These are exciting times! We are at the verge of Windows 10 Mobile's debut. The unprecedented success of the desktop version of the OS, with 75 million installs in less than 30 days, provides great momentum for this unified platform.

But before the new mobile OS arrives the question many have is:

"What will differentiate the platform from iOS and Android?"

One answer according Microsoft's Satya Nadella and Joe Belfiore is,

"Continuum" for phone.

Critics argue that projecting the small screen of a phone to a larger display to mimic a desktop environment has been tried and has failed before. They offer the Motorola Atrix as an example. They've concluded that the factors that contributed to the failure of the Atrix will also lead to the eventual failure of Continuum. If Motorola's Atrix represented the full scope of Microsoft's position with this similar technology, I'd be a critic too. However, that is not the case. Allow me to project a bigger picture.

We will look at:

  • Technology
  • Industry Position
  • Timing

Technically Speaking

Let's first take a look at the technology. In a nutshell, both Microsoft and Motorola promised to combine the functionality of multiple devices within the context of one. With the added support of peripherals, both companies promised that their particular approaches could essentially turn your pocketable smartphone into a PC.

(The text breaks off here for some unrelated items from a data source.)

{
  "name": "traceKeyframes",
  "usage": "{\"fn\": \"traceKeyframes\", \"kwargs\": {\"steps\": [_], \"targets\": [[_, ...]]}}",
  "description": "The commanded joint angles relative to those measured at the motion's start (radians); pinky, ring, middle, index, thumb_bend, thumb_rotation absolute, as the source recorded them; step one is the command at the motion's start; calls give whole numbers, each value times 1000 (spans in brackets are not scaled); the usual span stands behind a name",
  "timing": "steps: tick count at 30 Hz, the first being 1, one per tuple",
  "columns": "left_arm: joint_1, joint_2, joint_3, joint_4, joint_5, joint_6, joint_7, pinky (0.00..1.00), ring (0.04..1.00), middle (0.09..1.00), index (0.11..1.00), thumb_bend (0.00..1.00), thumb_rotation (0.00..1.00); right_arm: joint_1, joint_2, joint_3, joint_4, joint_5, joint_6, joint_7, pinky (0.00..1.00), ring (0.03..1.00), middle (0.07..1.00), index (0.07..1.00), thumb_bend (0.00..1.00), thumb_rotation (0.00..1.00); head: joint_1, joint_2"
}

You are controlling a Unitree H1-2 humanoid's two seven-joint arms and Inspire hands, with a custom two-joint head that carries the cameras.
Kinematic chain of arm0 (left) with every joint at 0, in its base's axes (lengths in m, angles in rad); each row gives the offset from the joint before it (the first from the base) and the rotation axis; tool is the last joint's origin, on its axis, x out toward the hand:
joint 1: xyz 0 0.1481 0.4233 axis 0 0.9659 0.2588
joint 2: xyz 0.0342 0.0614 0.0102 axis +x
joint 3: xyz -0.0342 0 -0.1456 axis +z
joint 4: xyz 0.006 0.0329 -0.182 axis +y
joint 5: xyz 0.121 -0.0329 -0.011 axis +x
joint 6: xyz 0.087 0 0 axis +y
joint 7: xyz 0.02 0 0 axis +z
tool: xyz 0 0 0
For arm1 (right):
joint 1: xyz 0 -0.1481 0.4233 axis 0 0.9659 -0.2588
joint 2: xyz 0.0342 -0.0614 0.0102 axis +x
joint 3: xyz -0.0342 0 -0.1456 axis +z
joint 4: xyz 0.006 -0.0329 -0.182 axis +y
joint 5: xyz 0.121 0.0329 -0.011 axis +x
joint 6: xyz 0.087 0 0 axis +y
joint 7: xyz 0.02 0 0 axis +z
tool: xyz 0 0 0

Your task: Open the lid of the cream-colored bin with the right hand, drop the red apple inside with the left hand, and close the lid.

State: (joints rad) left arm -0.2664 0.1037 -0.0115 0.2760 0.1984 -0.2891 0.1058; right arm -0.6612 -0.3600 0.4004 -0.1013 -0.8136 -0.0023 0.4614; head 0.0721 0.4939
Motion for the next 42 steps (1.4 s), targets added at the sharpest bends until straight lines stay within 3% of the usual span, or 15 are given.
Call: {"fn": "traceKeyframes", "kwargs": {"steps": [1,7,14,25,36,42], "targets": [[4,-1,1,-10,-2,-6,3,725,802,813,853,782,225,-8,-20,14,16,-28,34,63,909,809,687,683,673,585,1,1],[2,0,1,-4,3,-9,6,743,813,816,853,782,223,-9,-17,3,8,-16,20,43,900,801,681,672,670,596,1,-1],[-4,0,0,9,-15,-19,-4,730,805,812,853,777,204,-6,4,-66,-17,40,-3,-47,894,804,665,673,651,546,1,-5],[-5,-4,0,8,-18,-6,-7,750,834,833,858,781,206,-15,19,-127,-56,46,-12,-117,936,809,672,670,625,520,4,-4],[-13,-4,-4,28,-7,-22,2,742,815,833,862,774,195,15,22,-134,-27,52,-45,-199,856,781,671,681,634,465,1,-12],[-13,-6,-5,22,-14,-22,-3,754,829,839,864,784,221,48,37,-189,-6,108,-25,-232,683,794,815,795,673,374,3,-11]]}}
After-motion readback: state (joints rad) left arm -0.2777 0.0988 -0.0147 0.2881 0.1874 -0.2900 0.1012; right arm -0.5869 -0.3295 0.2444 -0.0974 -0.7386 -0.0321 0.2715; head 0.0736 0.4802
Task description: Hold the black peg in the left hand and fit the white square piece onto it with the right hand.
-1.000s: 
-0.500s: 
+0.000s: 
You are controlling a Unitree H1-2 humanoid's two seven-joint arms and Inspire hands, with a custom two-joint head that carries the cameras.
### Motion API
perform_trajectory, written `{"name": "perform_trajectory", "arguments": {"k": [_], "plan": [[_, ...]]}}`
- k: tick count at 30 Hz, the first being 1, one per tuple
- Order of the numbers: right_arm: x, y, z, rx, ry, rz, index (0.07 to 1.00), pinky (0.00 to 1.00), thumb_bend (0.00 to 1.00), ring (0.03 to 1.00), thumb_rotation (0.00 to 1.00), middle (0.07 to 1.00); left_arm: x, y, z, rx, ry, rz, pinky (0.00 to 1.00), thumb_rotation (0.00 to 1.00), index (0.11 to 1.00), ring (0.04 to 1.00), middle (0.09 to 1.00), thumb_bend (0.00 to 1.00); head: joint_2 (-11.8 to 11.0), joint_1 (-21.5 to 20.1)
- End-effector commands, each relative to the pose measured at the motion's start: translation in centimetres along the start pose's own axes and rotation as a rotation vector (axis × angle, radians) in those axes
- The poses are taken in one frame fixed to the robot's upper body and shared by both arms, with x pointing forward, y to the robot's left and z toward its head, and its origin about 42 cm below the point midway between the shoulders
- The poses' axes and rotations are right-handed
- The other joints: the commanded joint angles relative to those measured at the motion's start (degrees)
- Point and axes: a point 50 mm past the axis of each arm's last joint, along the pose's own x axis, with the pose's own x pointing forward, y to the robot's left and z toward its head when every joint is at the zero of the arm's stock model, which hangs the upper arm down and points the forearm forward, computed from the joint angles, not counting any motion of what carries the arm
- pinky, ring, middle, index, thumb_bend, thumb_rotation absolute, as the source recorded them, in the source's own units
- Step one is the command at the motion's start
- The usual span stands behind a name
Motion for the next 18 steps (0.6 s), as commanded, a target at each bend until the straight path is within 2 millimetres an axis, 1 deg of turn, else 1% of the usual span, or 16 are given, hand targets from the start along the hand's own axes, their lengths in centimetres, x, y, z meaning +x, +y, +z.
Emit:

The Motorola Atrix was released four years ago in Q1 2011. The device ran Android 2.2 (Froyo) though the newer Android 2.3 (Gingerbread) had been available for approximately two months by the time the Atrix was released. We'll hit on that fragmentation bit in a bit.

Motorola's approach was simple. It was essentially a plug and play proposition. A user could plop his/her Atrix into a proprietary Motorola desktop ($129) or laptop ($499) dock and his/her phone screen and apps would display as larger versions of themselves on the new display. Unfortunately, there was no coding within the mobile apps to make them function more like desktop apps once on a larger screen.

They remained just phone apps, behaving as phone apps on a "non-phone" display. This particular dilemma is at the core of similar attempts at this one-device-for-all-scenarios solutions. The Asus Padphone suffers from the same fate. Microsoft's Continuum has a remedy for this.

At its core

To understand the differences between Microsoft's approach and that of its competitors, we must understand a fundamental aspect of Continuum. Continuum is not simply a feature that Microsoft is implementing on a single hardware device. As I shared in "Highs and Lows Part V: Continuum", it is an ideology governing how Microsoft is approaching the transient nature of modern computing. By way of a synergistic OS and hardware combination that can conform to a user's needs, Continuum is an ecosystem-wide platform solution that currently supports hybrid Windows devices and Windows 10 Mobile phones. The new category of devices that Nadella alluded to in his "7/10/14" memo may also benefit from Continuum.

So what is the remedy for the app dilemma faced by Microsoft's competitors? Universal apps of course. Microsoft's pioneering efforts to create a single OS core for all Windows devices has established a bridge that successfully conveys apps across form factors.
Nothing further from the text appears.